The Information below will give an overview of the topic and we have included a detailed worksheet with full answers. The worksheet includes 26 area and perimeter questions and is relevant for KS2 pupils approaching their SATS test.

If you are not ready to download the worksheets yet, then read on for some information about area and perimeter. This has provided to introduce the topics covered in the worksheet for those that might be unfamiliar but also as a quick revision tool for those that would like a quick refresher before accessing the worksheet.

## Area and Perimeter

Before looking at area and perimeter it is important that we understand the units of distance first and can convert between them.
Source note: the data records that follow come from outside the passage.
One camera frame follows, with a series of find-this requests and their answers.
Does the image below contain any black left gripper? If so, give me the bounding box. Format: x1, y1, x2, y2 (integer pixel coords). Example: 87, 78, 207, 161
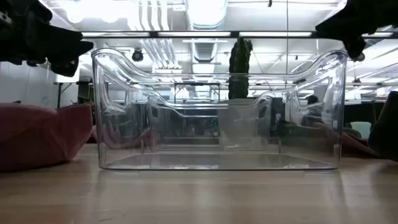
0, 0, 95, 78

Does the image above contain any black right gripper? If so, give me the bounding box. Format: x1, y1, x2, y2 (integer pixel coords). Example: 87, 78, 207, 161
315, 0, 398, 61

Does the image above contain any clear plastic storage bin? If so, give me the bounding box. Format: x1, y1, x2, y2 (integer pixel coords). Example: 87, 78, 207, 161
91, 47, 348, 171

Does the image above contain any black framed background table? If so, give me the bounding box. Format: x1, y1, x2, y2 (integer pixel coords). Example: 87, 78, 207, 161
53, 80, 94, 110

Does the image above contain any pale green chair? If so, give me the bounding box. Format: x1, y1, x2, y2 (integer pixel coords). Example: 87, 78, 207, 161
350, 121, 373, 139

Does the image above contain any tall dark green object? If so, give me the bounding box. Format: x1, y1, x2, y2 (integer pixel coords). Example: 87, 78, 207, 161
228, 36, 253, 100

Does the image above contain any black dome ceiling camera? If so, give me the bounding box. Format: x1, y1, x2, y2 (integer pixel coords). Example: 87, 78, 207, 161
131, 48, 144, 62

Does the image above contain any black overhead frame beam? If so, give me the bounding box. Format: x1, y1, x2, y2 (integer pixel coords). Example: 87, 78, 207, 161
81, 30, 398, 40

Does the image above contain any silver ventilation duct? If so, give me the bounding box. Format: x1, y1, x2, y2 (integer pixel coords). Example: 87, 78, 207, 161
185, 0, 228, 30
A line is a one-dimensional shape and is usually measured in cm or m. An area is a two-dimensional shape, meaning it has size in two directions – not just one, like a line, and is measured in cm2 or m2. It is important that children understand these two units and their various forms (e.g. mm, cm and m) as well as how to convert between them (1 m equals 1000 mm).
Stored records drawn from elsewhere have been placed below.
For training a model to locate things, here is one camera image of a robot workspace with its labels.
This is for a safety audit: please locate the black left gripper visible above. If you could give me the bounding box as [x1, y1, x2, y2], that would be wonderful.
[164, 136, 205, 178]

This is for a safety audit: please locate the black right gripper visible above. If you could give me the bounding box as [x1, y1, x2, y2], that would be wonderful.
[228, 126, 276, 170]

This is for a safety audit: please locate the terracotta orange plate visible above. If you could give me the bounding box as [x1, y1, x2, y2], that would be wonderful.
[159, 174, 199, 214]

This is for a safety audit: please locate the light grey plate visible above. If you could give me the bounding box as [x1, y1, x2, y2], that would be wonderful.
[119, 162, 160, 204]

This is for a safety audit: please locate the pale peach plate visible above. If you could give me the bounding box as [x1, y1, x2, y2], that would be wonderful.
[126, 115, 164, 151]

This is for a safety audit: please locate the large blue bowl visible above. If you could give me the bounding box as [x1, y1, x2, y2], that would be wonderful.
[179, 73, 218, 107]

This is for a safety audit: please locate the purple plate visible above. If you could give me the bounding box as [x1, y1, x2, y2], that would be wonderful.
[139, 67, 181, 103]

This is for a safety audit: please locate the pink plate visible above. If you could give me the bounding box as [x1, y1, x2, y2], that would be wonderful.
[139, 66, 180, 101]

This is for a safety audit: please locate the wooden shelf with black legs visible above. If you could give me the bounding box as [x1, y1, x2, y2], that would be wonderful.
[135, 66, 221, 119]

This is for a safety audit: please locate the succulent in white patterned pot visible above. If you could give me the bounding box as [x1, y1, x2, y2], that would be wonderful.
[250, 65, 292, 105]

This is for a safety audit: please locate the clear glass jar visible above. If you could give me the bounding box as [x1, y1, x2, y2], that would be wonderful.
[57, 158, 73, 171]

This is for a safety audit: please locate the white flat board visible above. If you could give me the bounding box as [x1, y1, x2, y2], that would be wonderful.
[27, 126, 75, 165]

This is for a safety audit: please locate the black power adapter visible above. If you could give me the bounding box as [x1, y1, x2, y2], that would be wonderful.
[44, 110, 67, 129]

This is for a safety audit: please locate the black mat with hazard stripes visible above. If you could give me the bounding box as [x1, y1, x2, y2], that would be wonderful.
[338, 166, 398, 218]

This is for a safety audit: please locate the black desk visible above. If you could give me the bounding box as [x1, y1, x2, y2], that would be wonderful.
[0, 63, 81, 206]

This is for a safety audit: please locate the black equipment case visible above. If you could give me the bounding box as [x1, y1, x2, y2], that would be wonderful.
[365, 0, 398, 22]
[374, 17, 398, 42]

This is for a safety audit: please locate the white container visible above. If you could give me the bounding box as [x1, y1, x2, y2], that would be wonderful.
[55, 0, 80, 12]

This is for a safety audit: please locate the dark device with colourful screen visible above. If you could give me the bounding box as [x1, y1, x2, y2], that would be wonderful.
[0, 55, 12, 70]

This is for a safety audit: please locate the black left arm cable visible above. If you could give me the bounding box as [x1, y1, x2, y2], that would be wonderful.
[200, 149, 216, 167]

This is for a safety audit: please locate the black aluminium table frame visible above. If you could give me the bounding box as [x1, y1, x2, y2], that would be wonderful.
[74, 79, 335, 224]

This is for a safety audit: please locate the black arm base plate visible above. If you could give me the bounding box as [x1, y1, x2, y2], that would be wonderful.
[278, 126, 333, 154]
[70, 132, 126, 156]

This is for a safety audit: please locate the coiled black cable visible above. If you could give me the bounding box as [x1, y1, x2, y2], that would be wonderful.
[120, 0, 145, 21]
Area is usually measured in cm2 or m2 is a measure of the size of a surface such as a shape or area of land. It is the space inside a boundary of a flat two-dimensional object such as a circle or triangle.

Perimeter is the distance, measured in cm or m, around the edge of a shape or area of land.
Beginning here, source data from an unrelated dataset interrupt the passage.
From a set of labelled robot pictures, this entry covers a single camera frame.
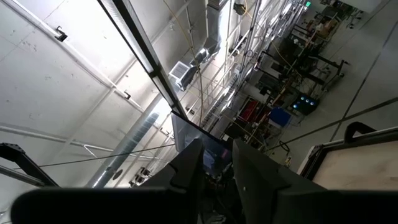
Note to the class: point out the red background cabinet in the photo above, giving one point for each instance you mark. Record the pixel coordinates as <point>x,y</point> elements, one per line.
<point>248,110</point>

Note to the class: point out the black computer blue lights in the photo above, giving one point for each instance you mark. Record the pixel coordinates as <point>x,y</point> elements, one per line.
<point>304,104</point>

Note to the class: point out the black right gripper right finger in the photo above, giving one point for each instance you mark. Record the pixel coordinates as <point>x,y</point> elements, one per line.
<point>258,186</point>

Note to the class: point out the overhead LED light bar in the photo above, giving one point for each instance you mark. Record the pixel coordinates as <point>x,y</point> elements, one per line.
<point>140,43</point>

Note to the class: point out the silver round wall duct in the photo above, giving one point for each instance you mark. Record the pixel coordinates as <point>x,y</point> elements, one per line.
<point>124,152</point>

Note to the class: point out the blue storage box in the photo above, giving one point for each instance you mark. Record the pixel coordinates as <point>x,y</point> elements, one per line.
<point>279,117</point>

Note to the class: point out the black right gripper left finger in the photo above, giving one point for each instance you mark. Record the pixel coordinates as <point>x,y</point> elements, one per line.
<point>186,174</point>

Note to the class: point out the tilted black display screen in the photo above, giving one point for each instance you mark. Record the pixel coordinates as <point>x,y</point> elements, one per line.
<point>214,152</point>

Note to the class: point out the rectangular metal ceiling duct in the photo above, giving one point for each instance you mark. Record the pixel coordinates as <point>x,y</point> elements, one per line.
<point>213,28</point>

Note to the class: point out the white ceiling air vent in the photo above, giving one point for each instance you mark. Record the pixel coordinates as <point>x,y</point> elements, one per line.
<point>182,74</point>

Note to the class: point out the thin black rig strut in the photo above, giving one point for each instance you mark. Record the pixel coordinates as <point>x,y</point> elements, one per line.
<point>342,119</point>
## How to Calculate the Area of a Rectangle

As we can see by the figure below, this rectangle has sides of length 7cm and 3cm. In order to work out the area we have to multiply the height of the rectangle by the length of the rectangle. This gives us the area of the rectangle 21cm2. ## How to Calculate the Perimeter of a Rectangle

Using the same rectangle as above we can work out the perimeter of the rectangle by working out how far we would need to travel around the outside of the shape. If we travel from A to B to C to D and back to A (or ABCD) we will travel around the perimeter of the rectangle – a distance of 20 cm. An easier way to calculate in this case is 2(height + length).

Area and perimeter are taught in KS2, with the concepts of distance being taught earlier in stage to provide the basic skills needed to understand area and perimeter. After this children will be introduced to area, starting with simple shapes such as squares before moving onto formula for working out area and perimeter and irregular shapes as they reach year 6.